Stan Jaskolski, dean of the College of Engineering at Marquette University, says there have been 100,000 fewer engineering students in the past decade, according to the 2002 National Science Foundation’s Science Engineering Indicators report.
“It’s a growing national problem. Virtually every college of engineering has experienced declines,” Jaskolski said.
As enrollment in U.S. undergraduate programs falls, China produces over half a million engineers a year, with India close behind, Gray said.
To maintain an edge over emerging engineering powerhouses, U.S. students must take even more advanced math and science courses, Kramer said.
“Global competition has put a huge emphasis on ensuring that U.S. graduates have the latest skills,” Kramer said. “The only long-term solution to the off-shoring of high technology jobs is to educate a high technology work force” that is able to compete globally, he said.
Lynn Arts, recruiting manager for Johnson Controls, said the engineering industry anticipates a 27 percent shortage in engineers by 2005.
Johnson Controls is developing various ways to expose students to the opportunities in engineering. The company already hosts periodic job shadow days for high school students, Arts said.
“Organizations that need emerging (engineering) talent will have to be savvy with high schools, technical schools and colleges,” Arts said.
Marquette’s Jaskolski has an even more aggressive plan. He hopes to develop future engineers through partnerships with as many as 24 area high schools.
Students at Thomas More High School in St. Francis and Lakeview Technology Academy will be among the first to experience college-level engineering courses next fall.
Local professional engineering societies, area businesses and Marquette engineering faculty and students are all elements of the equation, under Jaskolski’s plan.
“We have to motivate them about science, technology and engineering,” he said.
Each school will have two faculty mentors and two industry mentors. Students will benefit through the use of the college’s labs and will earn college credit for their classes. Jaskolski is also working with industrial leaders to establish college scholarships for promising engineering students.
Some schools, such as Thomas More, will receive help from a national campaign to foster engineering students. Project Lead the Way worked with the high school to set up its five-course engineering curriculum, which parallels courses offered at Marquette.

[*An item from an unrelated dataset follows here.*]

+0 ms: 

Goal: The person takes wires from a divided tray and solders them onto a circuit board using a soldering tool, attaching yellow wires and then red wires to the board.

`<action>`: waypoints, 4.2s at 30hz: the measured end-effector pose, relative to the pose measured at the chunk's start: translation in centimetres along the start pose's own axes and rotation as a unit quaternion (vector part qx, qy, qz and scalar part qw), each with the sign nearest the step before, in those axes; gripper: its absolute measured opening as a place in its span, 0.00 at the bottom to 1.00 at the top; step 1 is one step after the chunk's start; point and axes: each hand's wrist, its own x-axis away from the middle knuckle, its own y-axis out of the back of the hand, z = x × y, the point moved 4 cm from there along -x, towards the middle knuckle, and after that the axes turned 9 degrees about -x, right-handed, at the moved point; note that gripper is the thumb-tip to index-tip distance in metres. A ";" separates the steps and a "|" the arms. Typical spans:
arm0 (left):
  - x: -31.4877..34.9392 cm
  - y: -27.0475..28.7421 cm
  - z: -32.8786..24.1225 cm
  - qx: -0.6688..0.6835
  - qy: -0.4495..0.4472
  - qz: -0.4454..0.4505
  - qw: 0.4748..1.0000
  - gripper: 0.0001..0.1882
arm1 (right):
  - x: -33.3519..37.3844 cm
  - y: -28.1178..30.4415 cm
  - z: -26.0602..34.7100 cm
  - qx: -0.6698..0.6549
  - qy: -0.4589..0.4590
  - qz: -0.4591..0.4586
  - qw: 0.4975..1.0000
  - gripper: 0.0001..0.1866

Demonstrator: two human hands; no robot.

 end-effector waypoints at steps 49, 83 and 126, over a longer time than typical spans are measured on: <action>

The first course, introduction to engineering design, will be offered in fall 2004. Courses in digital electronics, computer integrated manufacturing, civil engineering and architecture, and engineering design and development will be offered in subsequent years.
Encourage minorities, women
Thomas More President Steven Roy said students are eager to fill the 20 spots available for the new program.
“Our hope is that we will educate students as to what the possibilities in engineering and technology are,” Roy said. “It’s exciting and it’s creative and it’s new. It’s state of the art.”
This summer, teachers from Thomas More will enlist in an intensive two-week program at Milwaukee School of Engineering to prepare for the new courses.
Jaskolski said he hopes the partnership encourages women and minorities to enter the field.
“We want more of a diverse nature associated with our population” he said.
William Hittman, principal director of Lakeview Technology Academy, part of the Kenosha Unified School District, said that of 21 students who were interested in the new program, five were females.
“We need to address minority students who have not traditionally gone into engineering,” Hittman said. Hittman, whose niece is an engineer, said “the opportunities for female engineers are just phenomenal.”
Jaskolski said about 28 percent of the 1,100 Marquette engineering undergraduates were women.
Despite the high demand, the job market is highly competitive, Johnson Controls’ Arts said.
Companies such as Johnson Controls and Briggs & Stratton say proactive recruiting at colleges is part of their hiring strategy.